To connect the motor from the washing machine to the 220 V network, we do not need a starting capacitor, and the engine itself does not need a starting winding.
In different models of washing machines, the wires will differ in colors, but the connection principle remains the same. You just need to find the necessary wires by ringing them with a multimeter.
To do this, switch the multimeter to measure resistance. Touch the first wire with one probe, and look for its pair with the second.
A working tachogenerator in a quiet state usually has a resistance of 70 ohms. You will find these wires immediately and put them aside.
Just ring the rest of the wires and find pairs for them.
We connect the engine from the washing machine
After we found the wires we needed, it remains to connect them. To do this, we do the following.
According to the diagram, one end of the stator winding must be connected to the rotor brush. To do this, it is most convenient to make a jumper and insulate it. 
The jumper is highlighted in green in the image.
After that, we have two wires left: one end of the rotor winding and a wire going to the brush. They are what we need. These two ends are connected to a 220 V network.
As soon as you apply voltage to these wires, the motor will immediately begin to rotate. Washing machine motors are quite powerful, so be careful not to cause injury. It is best to pre-fix the motor on a flat surface.
If you want to change the rotation of the motor in the other direction, then you just need to throw a jumper to other contacts, swap the wires of the rotor brushes. See the diagram for what it looks like. 
If you did everything right, the motor will start to rotate. If this does not happen, then check the engine for performance and after that draw conclusions.
Connecting the motor of a modern washing machine is quite simple, which cannot be said about old machines. Here the scheme is slightly different.
Connecting the motor of an old washing machine
Connecting the motor of an old washer is a little more complicated and will require you to find the right windings yourself with a multimeter. To find the wires, ring the motor windings and find a pair. 
To do this, switch the multimeter to measure resistance, touch the first wire with one end, and find its pair with the second in turn. Write down or remember the resistance of the winding - we will need it.
Then, similarly, find the second pair of wires and fix the resistance. We got two windings with different resistance. Now you need to determine which one is working and which is launcher. Everything is simple here, the resistance of the working winding should be less than that of the starting one.
To start an engine of this kind, you will need a button or a start relay. A button is needed with a non-fixable contact and, for example, a button from a doorbell will do.

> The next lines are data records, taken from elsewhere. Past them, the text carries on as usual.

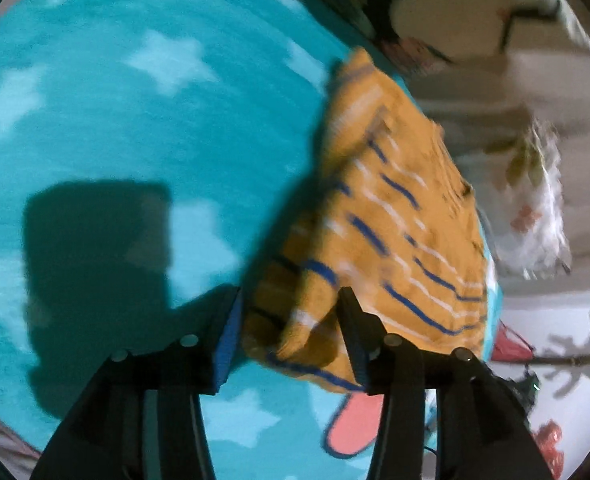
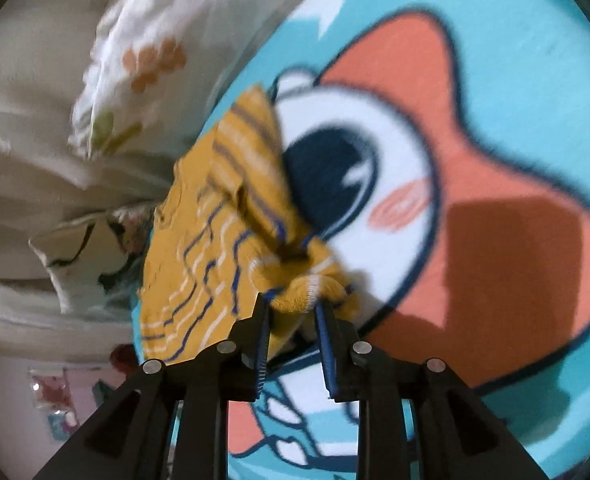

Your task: Fold small clothes

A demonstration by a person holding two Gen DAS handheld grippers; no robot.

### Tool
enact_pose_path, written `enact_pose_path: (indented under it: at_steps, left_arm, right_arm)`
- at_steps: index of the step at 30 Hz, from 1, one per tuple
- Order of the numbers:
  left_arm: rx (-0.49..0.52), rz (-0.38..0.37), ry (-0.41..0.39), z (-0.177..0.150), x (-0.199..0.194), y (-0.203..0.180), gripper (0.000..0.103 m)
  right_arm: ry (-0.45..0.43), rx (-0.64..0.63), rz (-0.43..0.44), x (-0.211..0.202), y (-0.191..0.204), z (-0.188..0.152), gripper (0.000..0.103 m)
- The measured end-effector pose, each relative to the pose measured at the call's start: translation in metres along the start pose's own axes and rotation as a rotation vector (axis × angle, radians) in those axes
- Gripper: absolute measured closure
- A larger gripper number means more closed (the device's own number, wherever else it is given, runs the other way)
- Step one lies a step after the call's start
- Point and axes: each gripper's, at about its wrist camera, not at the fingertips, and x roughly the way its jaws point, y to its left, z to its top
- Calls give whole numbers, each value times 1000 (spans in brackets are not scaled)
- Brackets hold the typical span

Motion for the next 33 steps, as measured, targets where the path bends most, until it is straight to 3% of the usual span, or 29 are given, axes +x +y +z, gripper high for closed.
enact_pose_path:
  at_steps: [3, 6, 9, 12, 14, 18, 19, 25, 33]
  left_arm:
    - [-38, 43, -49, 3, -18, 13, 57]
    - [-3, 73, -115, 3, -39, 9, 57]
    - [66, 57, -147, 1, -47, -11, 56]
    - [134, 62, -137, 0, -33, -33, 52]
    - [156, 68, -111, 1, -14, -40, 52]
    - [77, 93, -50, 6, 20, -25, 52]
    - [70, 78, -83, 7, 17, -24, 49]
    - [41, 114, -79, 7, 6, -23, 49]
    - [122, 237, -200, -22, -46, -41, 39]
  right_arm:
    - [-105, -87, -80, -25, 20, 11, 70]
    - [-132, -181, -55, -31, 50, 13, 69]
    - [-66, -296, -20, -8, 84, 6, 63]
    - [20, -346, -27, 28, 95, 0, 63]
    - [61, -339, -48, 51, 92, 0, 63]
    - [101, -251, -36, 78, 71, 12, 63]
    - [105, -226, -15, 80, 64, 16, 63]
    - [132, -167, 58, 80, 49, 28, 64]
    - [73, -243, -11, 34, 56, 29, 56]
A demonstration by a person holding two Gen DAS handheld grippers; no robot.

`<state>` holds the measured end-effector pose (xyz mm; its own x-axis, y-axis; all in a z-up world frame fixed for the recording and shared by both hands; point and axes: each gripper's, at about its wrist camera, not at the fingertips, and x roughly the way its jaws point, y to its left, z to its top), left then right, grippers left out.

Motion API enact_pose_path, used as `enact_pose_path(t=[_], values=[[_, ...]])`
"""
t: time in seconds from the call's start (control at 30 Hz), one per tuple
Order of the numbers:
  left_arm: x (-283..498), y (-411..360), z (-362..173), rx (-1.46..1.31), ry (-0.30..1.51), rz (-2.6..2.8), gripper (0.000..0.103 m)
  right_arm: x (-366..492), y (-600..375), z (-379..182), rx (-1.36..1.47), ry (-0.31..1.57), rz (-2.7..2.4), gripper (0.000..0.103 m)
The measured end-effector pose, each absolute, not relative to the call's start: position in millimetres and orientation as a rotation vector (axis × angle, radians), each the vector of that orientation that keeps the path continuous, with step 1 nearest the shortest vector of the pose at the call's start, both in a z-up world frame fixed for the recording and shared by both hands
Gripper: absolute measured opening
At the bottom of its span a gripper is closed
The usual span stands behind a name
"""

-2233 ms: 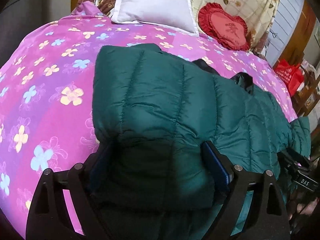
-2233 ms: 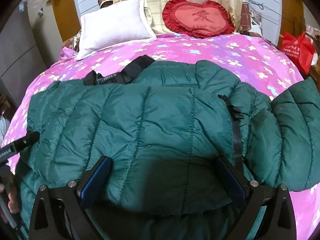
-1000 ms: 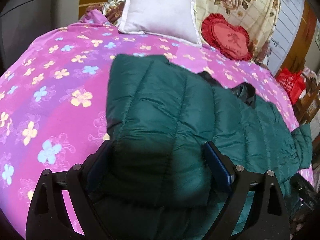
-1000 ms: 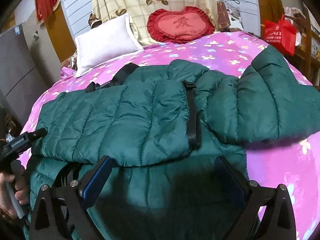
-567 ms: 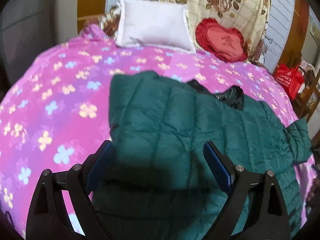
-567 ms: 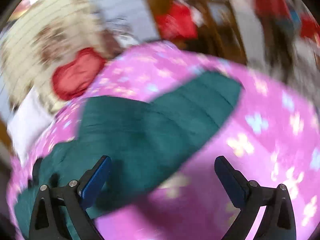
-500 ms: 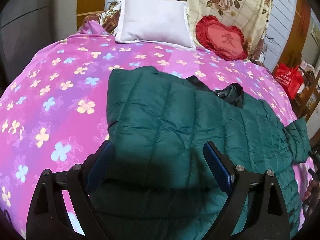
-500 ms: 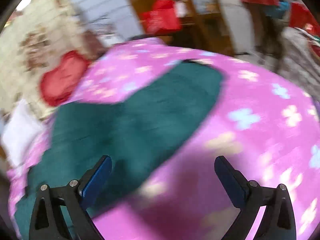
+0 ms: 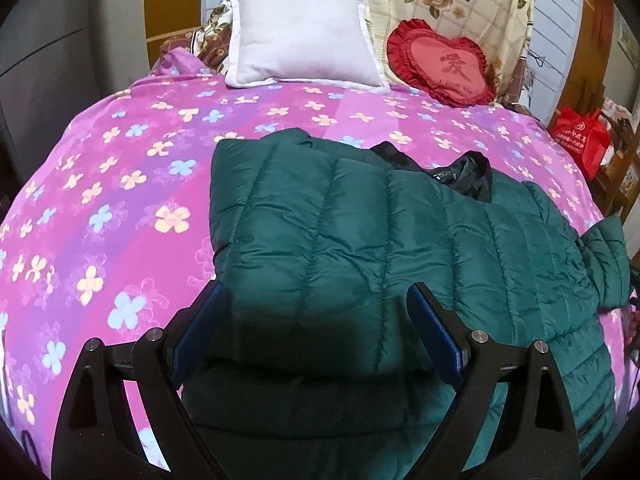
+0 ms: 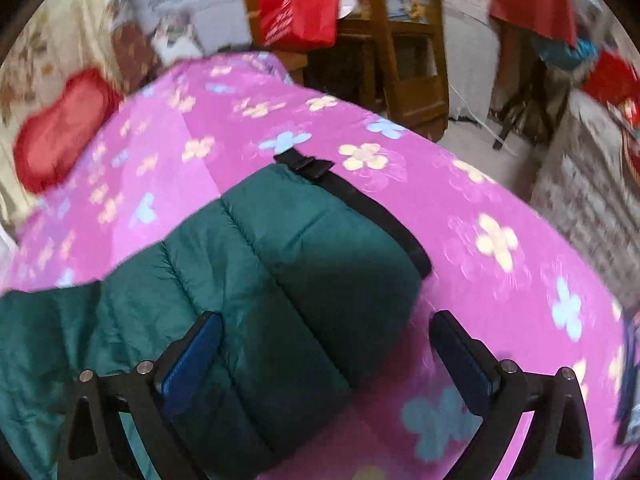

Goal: Fold large clothes

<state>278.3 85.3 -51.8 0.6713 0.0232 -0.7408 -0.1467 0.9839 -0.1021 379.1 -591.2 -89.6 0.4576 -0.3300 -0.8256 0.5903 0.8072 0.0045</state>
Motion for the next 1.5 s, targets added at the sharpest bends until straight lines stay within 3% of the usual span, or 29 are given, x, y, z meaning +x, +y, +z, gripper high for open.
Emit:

Now we connect the engine and the button according to the scheme: But the excitation winding (OV) is directly supplied with 220 V. The same voltage must be applied to the starting winding (PO), only to start the engine for a short time, and turn it off - this is what the button is for ( SB).
We connect the OB directly to the 220V network, and connect the software to the 220V network through the SB button. 
- ON - starting winding. It is intended only for starting the engine and is activated at the very beginning, until the engine starts to rotate.
- OV - excitation winding. This is a working winding that is constantly in operation, and it rotates the engine all the time.
- SB - a button with which voltage is applied to the starting winding and, after starting the motor, turns it off.
After you have made all the connections, it is enough to start the engine from the washing machine. To do this, press the SB button and, as soon as the engine starts to rotate, release it.
In order to reverse (motor rotation in the opposite direction), you need to swap the contacts of the software winding. This will cause the motor to rotate in the opposite direction.
Everything, now the motor from the old washer can serve you as a new device.
Before starting the engine, be sure to fix it on a flat surface, because its rotational speed is quite large.